Exercise:
Give back every line of the material exactly. Skip the pictures.

Given information:
------------------------------------

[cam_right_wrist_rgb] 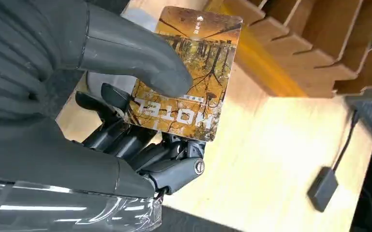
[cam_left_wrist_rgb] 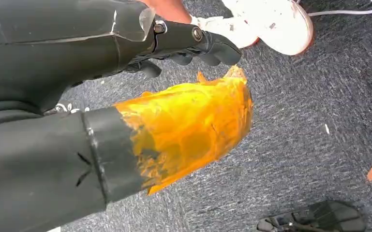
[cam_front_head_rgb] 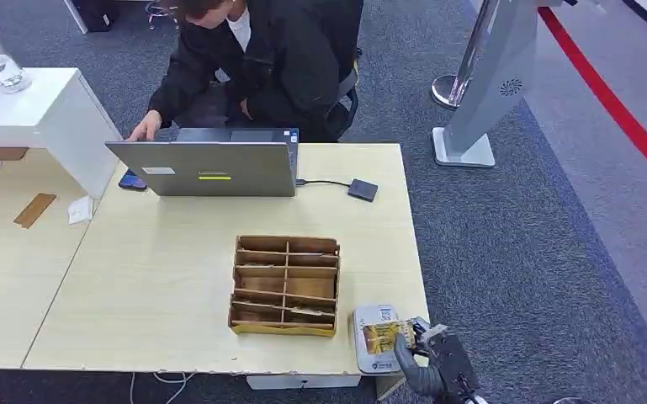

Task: Pass the card to the sensor for recognition and then transmit it.

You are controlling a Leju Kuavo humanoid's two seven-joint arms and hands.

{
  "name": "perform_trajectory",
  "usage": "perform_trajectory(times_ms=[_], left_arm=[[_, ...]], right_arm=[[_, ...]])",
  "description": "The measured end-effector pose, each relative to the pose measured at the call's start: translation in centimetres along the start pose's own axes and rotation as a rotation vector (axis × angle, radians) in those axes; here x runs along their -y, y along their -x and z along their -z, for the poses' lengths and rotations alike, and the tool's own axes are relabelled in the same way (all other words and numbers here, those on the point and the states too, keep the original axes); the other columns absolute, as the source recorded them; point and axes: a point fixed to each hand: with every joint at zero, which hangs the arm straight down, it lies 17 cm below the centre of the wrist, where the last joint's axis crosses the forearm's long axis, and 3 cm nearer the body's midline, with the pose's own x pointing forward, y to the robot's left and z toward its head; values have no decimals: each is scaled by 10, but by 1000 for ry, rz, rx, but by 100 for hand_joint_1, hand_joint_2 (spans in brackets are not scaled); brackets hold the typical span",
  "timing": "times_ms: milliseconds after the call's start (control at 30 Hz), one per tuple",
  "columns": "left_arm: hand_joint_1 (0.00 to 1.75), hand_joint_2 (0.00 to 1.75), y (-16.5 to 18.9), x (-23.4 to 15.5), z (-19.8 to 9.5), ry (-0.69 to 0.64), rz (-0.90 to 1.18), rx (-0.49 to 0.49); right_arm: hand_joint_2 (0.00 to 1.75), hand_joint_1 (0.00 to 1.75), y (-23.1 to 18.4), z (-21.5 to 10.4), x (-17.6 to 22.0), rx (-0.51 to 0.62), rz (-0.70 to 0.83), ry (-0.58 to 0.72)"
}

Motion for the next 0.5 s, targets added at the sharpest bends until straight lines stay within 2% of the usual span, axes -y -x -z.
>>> perform_trajectory(times_ms=[500], left_arm=[[0, 0, 1, 0, 0, -4, -2, -3]], right_arm=[[175, 175, 11, 0, 1, -29, -28, 18]])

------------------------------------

Your solution:
[cam_right_wrist_rgb] 
[cam_left_wrist_rgb] 
[cam_front_head_rgb] 

Task: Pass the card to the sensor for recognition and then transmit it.

You are controlling a Leju Kuavo humanoid's two seven-joint arms and hands.

{
  "name": "perform_trajectory",
  "usage": "perform_trajectory(times_ms=[_], left_arm=[[_, ...]], right_arm=[[_, ...]])",
  "description": "The measured end-effector pose, each relative to the pose measured at the call's start: translation in centimetres along the start pose's own axes and rotation as a rotation vector (axis × angle, radians) in those axes; here x runs along their -y, y along their -x and z along their -z, for the poses' lengths and rotations alike, and the tool's own axes are relabelled in the same way (all other words and numbers here, those on the point and the states too, keep the original axes); the other columns absolute, as the source recorded them; point and axes: a point fixed to each hand: with every joint at zero, which hangs the arm straight down, it lies 17 cm below the centre of the wrist, where the last joint's axis crosses the forearm's long axis, and 3 cm nearer the body's midline, with the pose's own x pointing forward, y to the robot's left and z toward its head; values have no decimals: each is scaled by 10, but by 1000 for ry, rz, rx, but by 100 for hand_joint_1, hand_joint_2 (spans in brackets are not scaled); brackets hold the typical span",
  "timing": "times_ms: milliseconds after the call's start (control at 30 Hz), one per tuple",
  "columns": "left_arm: hand_joint_1 (0.00 to 1.75), hand_joint_2 (0.00 to 1.75), y (-16.5 to 18.9), x (-23.4 to 15.5), z (-19.8 to 9.5), ry (-0.69 to 0.64), rz (-0.90 to 1.18), rx (-0.49 to 0.49); right_arm: hand_joint_2 (0.00 to 1.75), hand_joint_1 (0.00 to 1.75), y (-23.1 to 18.4), z (-21.5 to 10.4), x (-17.6 to 22.0), rx (-0.51 to 0.62), rz (-0.70 to 0.83), ry (-0.58 to 0.72)"
}

Motion for the next 0.5 s, targets added at the sharpest bends until straight lines stay within 2% of the usual span, axes -y -x -z.
>>> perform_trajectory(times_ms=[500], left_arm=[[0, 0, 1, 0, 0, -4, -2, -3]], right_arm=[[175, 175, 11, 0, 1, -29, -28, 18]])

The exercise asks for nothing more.